The problem:
When a line of the material has the word "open" in it, copy that line.

Data provided:
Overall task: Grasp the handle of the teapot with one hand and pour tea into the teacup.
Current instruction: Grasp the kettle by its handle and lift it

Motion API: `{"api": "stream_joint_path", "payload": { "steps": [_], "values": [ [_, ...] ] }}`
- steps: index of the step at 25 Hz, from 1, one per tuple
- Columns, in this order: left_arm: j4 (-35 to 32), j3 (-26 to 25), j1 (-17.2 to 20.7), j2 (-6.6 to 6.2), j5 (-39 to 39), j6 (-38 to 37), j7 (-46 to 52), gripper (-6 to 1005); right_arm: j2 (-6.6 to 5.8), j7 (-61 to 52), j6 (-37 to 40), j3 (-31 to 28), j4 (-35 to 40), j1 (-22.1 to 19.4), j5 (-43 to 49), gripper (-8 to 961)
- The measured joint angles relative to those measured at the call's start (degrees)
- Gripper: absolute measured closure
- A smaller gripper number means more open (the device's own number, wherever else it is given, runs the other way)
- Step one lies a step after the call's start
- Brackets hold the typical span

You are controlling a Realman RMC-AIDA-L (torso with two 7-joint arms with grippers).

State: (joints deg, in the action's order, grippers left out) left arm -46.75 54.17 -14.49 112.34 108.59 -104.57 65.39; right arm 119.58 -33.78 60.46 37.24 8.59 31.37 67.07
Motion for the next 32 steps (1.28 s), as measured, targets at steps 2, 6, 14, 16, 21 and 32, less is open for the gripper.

Response to the exercise:
- A smaller gripper number means more open (the device's own number, wherever else it is given, runs the other way)
Motion for the next 32 steps (1.28 s), as measured, targets at steps 2, 6, 14, 16, 21 and 32, less is open for the gripper.

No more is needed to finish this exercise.